C:\<path>\input_err.xml -> C:\<path>\AppData\Local\Temp\input_err.xml: The process cannot access the file because it is being used by another process.
使用命令行(我使用 Eclipse):
java ... -Djaxp.debug=1 -Dfile.encoding=UTF-8 -classpath <...> com.sample.xslt.application.XsltApplicationSample C:\<path>\transform.xsl C:\<path>\input_err.xml
用过 pom.xml:
<project xmlns="http://maven.apache.org/POM/4.0.0" xmlns:xsi="http://www.w3.org/2001/XMLSchema-instance"

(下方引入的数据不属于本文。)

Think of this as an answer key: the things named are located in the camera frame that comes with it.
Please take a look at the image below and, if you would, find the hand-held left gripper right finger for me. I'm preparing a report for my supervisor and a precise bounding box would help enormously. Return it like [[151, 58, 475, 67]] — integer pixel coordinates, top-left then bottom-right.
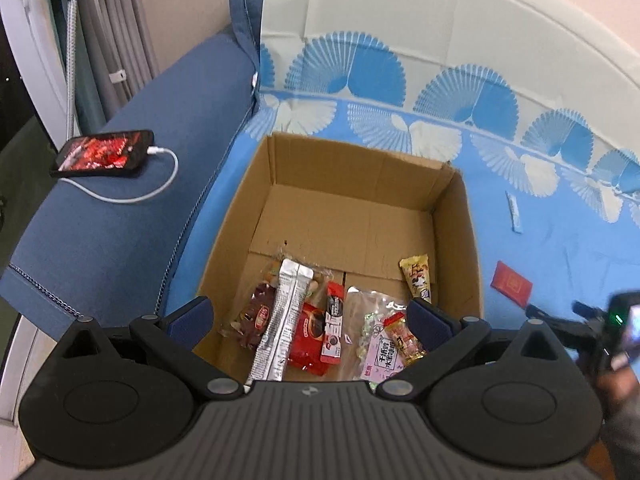
[[375, 299, 568, 401]]

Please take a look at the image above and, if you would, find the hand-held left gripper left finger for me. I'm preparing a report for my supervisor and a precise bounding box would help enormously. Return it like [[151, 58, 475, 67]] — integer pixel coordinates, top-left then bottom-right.
[[55, 296, 246, 401]]

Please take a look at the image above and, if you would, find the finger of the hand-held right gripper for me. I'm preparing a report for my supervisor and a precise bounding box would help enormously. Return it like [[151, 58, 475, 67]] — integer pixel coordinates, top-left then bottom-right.
[[572, 300, 609, 326], [525, 304, 601, 349]]

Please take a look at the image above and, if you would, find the small red snack bar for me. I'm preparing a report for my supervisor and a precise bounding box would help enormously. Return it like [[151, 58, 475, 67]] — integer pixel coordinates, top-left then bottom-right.
[[382, 311, 426, 368]]

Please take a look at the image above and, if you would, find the yellow snack packet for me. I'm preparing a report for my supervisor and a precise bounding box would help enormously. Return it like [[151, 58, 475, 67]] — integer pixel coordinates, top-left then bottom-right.
[[399, 254, 433, 306]]

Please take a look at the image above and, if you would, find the clear pink-label snack bag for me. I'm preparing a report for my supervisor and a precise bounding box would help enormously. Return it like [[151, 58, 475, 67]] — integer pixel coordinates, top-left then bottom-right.
[[342, 286, 431, 382]]

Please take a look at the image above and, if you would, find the dark red snack bag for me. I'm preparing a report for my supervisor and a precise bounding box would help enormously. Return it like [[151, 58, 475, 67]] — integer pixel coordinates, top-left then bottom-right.
[[218, 282, 281, 351]]

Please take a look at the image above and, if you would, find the silver stick packet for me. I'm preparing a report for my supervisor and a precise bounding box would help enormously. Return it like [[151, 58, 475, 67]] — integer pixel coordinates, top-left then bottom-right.
[[246, 259, 316, 383]]

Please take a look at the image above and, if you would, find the red and white stick packet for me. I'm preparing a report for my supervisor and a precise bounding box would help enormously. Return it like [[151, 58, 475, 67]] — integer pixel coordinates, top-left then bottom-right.
[[320, 281, 346, 365]]

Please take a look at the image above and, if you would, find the red snack packet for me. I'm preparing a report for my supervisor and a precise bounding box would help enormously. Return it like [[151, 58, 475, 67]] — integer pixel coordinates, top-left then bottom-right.
[[287, 302, 333, 377]]

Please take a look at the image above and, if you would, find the clear bag of mixed nuts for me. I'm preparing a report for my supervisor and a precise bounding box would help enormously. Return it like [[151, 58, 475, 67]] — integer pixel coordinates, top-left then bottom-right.
[[272, 245, 335, 293]]

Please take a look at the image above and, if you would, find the brown cardboard box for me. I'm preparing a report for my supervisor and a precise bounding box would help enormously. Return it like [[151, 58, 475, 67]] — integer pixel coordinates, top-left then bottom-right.
[[192, 131, 485, 386]]

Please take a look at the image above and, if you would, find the person's right forearm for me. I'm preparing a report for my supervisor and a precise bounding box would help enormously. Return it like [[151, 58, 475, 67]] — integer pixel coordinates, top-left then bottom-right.
[[597, 397, 640, 480]]

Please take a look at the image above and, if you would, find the person's right hand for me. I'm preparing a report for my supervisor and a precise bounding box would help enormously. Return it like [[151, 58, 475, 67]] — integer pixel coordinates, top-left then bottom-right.
[[597, 367, 640, 405]]

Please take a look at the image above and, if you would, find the blue fan-print sheet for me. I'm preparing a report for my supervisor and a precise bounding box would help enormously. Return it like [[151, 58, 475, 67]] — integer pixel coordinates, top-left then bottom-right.
[[165, 0, 640, 461]]

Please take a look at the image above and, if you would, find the blue sofa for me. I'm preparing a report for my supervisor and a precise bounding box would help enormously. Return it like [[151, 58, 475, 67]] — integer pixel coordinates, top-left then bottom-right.
[[7, 0, 266, 326]]

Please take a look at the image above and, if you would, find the light blue stick packet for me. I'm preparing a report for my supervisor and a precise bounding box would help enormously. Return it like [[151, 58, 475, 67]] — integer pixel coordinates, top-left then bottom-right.
[[505, 191, 523, 235]]

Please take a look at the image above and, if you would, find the black smartphone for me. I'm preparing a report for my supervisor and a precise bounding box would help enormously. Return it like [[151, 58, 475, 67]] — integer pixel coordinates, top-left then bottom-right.
[[49, 129, 156, 180]]

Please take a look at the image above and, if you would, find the grey curtain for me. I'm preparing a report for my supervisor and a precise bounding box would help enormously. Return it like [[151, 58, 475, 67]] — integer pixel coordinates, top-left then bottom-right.
[[42, 0, 161, 131]]

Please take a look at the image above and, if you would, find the white charging cable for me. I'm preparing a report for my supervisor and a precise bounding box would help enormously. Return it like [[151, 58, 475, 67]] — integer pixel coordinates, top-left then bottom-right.
[[70, 146, 180, 205]]

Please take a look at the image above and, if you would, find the braided steamer hose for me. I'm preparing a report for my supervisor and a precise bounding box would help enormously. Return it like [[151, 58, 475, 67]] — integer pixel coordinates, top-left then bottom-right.
[[65, 0, 81, 141]]

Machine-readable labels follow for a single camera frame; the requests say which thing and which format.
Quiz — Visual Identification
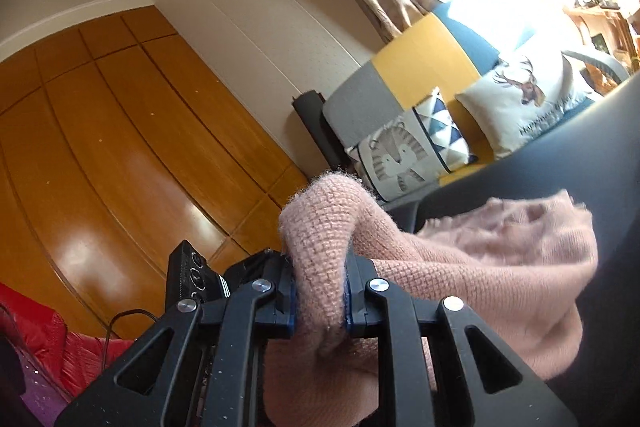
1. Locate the grey yellow blue sofa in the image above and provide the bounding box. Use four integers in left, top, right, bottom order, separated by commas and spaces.
322, 0, 632, 208

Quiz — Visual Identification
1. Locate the black cable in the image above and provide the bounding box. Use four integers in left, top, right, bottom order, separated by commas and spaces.
102, 308, 162, 370

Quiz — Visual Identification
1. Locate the pink knit sweater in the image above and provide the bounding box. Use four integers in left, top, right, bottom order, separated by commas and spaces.
262, 172, 601, 427

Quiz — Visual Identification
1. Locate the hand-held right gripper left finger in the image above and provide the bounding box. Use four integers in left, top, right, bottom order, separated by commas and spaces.
54, 252, 301, 427

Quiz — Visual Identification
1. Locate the wooden desk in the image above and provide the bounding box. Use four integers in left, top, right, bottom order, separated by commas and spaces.
565, 2, 640, 72

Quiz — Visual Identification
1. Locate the person's red jacket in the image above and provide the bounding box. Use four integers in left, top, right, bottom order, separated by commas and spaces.
0, 284, 136, 408

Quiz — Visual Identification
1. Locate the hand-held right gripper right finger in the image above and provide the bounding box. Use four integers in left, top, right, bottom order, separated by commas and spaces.
342, 252, 581, 427

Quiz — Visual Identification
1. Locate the person's purple sweater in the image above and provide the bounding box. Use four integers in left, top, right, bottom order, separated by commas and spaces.
20, 352, 76, 427

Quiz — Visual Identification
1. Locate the wooden wardrobe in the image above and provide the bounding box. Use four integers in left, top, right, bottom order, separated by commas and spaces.
0, 2, 311, 343

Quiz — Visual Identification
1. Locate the deer print cushion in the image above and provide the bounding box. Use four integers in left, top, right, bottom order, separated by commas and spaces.
455, 49, 596, 158

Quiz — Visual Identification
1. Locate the tiger print cushion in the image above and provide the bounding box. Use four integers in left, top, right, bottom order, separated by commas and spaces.
345, 88, 478, 202

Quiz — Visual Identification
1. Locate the black rolled mat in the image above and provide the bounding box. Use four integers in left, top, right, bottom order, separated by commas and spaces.
292, 90, 346, 168

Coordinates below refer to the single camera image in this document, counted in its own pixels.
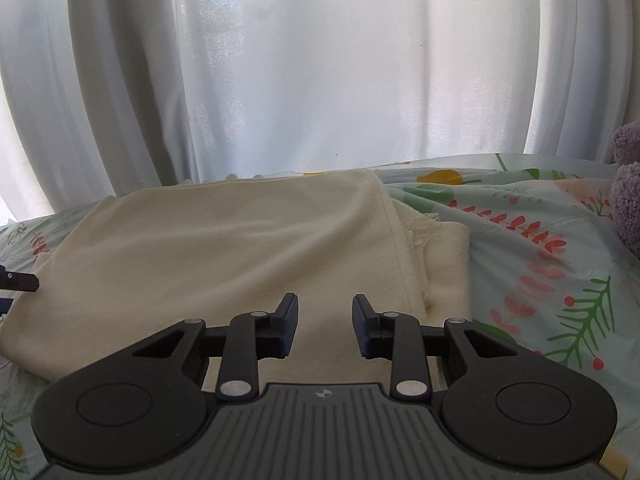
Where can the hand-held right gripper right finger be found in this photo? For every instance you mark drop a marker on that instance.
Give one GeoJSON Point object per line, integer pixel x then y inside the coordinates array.
{"type": "Point", "coordinates": [362, 327]}

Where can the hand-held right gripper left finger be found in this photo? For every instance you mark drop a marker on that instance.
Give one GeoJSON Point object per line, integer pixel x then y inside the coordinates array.
{"type": "Point", "coordinates": [287, 325]}

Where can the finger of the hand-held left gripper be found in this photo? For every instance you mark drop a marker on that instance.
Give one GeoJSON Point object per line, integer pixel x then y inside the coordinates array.
{"type": "Point", "coordinates": [22, 282]}
{"type": "Point", "coordinates": [6, 304]}

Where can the cream long-sleeve sweater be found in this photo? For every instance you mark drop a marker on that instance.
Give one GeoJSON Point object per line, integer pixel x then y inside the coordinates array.
{"type": "Point", "coordinates": [225, 250]}

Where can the floral bedsheet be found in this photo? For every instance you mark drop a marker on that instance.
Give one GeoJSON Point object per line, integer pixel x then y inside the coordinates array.
{"type": "Point", "coordinates": [540, 260]}

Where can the white curtain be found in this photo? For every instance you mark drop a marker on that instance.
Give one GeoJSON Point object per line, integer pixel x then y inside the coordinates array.
{"type": "Point", "coordinates": [320, 60]}

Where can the purple plush toy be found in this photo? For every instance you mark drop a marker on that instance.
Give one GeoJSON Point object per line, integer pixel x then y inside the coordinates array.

xsi:schemaLocation="http://maven.apache.org/POM/4.0.0 http://maven.apache.org/xsd/maven-4.0.0.xsd">
<modelVersion>4.0.0</modelVersion>
<groupId>com.sample</groupId>
<artifactId>XsltExampleProject</artifactId>
<version>1.0.0-SNAPSHOT</version>
<name>XsltExampleProject</name>
<description>XSLT example project</description>
<dependencies>
<dependency>
<groupId>net.sf.saxon</groupId>
<artifactId>Saxon-HE</artifactId>
<version>9.7.0-7</version>
</dependency>
<dependency>
<groupId>commons-io</groupId>
<artifactId>commons-io</artifactId>
<version>2.5</version>
</dependency>
<dependency>
<groupId>org.apache.commons</groupId>
<artifactId>commons-lang3</artifactId>
<version>3.2.1</version>
</dependency>
</dependencies>
<build>
<sourceDirectory>src</sourceDirectory>
<plugins>
<plugin>
<artifactId>maven-compiler-plugin</artifactId>
<version>3.3</version>
<configuration>
<source>1.8</source>
<target>1.8</target>
<encoding>UTF-8</encoding>
</configuration>
</plugin>
</plugins>
</build>
</project>
我使用的解决方法是将 xml 输入文件的内容作为字符串加载到内存中,请参见以下内容:
String xmlContent = FileUtils.readFileToString(new File(xmlFilePath), StandardCharsets.UTF_8);
Source xslSource = new StreamSource(new File(xslFilePath));
Source xmlSource = new StreamSource(new StringReader(xmlContent));
我在初始化 Transformer 时是否遗漏了什么? 默认解析的 SAX 解析器应该被 Saxon 推荐的另一个 API 覆盖?我认为 Xerces 解析器是根据调试日志记录使用的,但是它是否与 Saxon 提供的转换器实现完全兼容? 我对这个有点困惑..
感谢您的帮助!
从问题后面的评论线程来看,它似乎是 JDK 随附的 XML 解析器中的 bug/defect。您的选择是:
(a) 报告错误并耐心等待修复
(b) 改用 Apache Xerces 解析器
(c) 不提供文件,而是提供文件输入流,然后自行关闭。
我的建议是 (b),因为 Apache Xerces 解析器比 JDK 中的版本可靠得多。